Non appena le parole di Shuvalov si realizzassero e la “storia delle nazionalizzazioni si trasformasse in privatizzazione”, immediatamente ci si avvierebbe nella direzione opposta, quella della Russia di Eltsin, che pensavamo appartenesse al passato. La privatizzazione delle compagnie di stato, che oggi rappresentano la base di uno stato russo relativamente indipendente, porterebbe in breve tempo al ripristino della politica estera dei tempi di Kozyrev (ministro degli esteri con Eltsin), alla confederalizzazione della Russia e ad un vero e proprio collasso sociale.
 
(Per argomentare queste sue affermazioni, l’autore prosegue citando testualmente la presa di posizione del presidente dell’Unione degli industriali e degli imprenditori russi, la Confindustria russa, Shokin)
 
Le speranze dei capitani d’industria sono state espresse in modo estremamente chiaro.
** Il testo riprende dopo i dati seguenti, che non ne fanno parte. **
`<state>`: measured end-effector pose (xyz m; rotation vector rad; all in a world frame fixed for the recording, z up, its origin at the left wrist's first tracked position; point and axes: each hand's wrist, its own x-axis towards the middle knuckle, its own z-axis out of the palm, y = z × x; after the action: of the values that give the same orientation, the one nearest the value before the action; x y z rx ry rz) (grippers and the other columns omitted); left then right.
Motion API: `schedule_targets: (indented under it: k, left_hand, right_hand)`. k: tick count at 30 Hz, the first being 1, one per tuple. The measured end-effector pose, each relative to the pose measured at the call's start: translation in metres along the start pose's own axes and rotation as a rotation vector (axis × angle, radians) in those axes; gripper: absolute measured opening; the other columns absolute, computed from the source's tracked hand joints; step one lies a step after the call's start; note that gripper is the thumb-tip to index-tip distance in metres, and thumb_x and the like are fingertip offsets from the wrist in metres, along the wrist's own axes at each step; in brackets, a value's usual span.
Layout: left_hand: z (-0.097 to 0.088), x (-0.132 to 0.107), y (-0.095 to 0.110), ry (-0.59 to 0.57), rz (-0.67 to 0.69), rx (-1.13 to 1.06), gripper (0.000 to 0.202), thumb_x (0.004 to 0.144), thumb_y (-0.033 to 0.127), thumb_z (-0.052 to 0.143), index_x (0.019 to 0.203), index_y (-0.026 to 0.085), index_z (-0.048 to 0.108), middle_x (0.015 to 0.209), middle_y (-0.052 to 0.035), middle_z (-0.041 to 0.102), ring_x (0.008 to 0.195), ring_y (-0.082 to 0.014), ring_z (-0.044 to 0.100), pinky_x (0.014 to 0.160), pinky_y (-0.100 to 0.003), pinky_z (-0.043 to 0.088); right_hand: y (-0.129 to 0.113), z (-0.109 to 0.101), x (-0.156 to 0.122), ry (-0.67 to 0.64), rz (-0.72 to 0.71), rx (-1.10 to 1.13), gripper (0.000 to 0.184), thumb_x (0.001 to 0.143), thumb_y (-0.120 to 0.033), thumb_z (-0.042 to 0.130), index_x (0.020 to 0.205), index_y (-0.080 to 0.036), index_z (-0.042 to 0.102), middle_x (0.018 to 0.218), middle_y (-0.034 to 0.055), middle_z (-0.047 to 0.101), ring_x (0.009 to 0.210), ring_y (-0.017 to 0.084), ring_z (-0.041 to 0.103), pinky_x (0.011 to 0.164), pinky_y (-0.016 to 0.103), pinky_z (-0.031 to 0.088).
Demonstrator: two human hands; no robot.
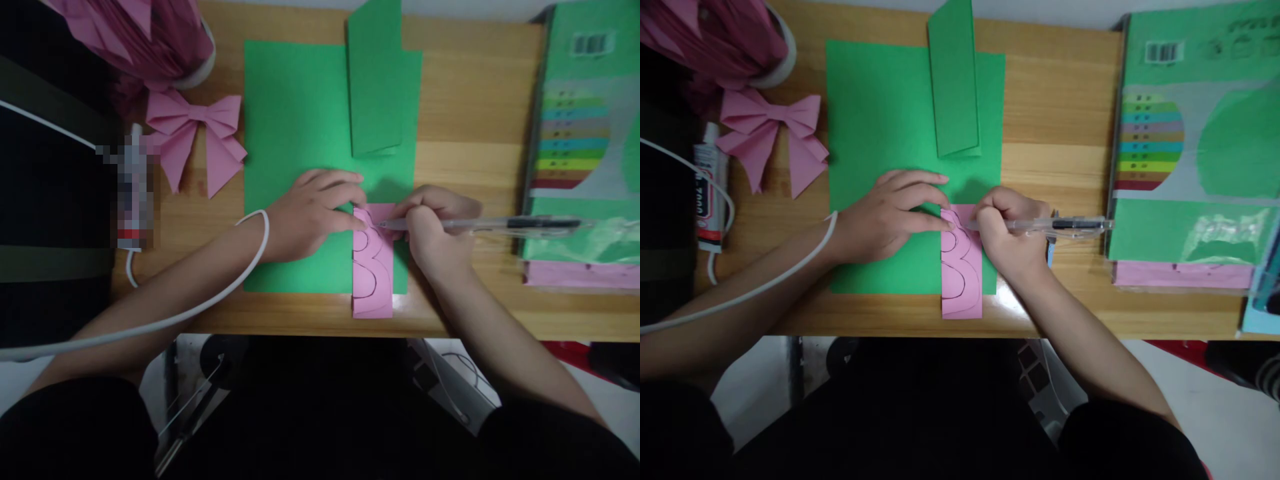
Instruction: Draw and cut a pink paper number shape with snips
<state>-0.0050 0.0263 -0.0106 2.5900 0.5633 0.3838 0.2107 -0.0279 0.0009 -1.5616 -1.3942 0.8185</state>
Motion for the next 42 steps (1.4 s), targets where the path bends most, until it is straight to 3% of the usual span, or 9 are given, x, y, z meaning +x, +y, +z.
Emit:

Lo stato non deve immischiarsi nell’economia. In particolare Shokin è irritato dal fatto che lo stato assuma il controllo delle imprese più redditizie. Se lo stato proprio intende acquisire delle aziende, dovrebbe farlo con quelle che devono essere rese competitive, e dopo averle fatte crescere a spese della società, dovrebbe poi consegnarle a qualche capitalista, perché possa tranquillamente “scremare la panna”. A quel momento, poiché la legittimazione dei capitali privati può essere garantita solo dall’Occidente, non ci sarà alcun dubbio che la borghesia russa farà di tutto per assicurare la propria lealtà, anche a costo della svendita e della divisione del proprio paese. E allora nessun Putin sarà in grado di arrestare questo processo.
 
Che lo stato, sotto la direzione di Putin, e il mondo degli affari russo abbiano imboccato strade diverse, è dimostrato dall’andamento del debito estero della Russia. Mentre lo stato si affanna per ridurre il debito estero, le corporazioni e le banche lo incentivano. Il debito estero della Russia al 1 luglio 2006 ammontava a 287,4 miliardi di rubli, vale a dire 28,9 in più (11,2%) del 1 gennaio. In tal modo, l’economia russa si integra con quella mondiale, naturalmente in modo subordinato e con l’obiettivo di sfruttare insieme all’Occidente le ricchezze naturali e la popolazione della Russia. La politica estera e interna dello stato russo, che aspira ad essere indipendente, non corrisponde certo a queste potenti spinte. E tale discordanza non può protrarsi ancora per molto tempo.
 
Ciò renderà quasi inevitabile il ritorno ad una politica neoliberale. Quale che sia “l’erede” di Putin a vincere le elezioni presidenziali, sicuramente avrà molte meno possibilità di frustrare le aspirazioni neoliberali delle elite. Ciò significa una situazione, in cui, in linea di principio, non possiamo escludere che Putin possa passare all’opposizione. Ma questa è già un’altra storia.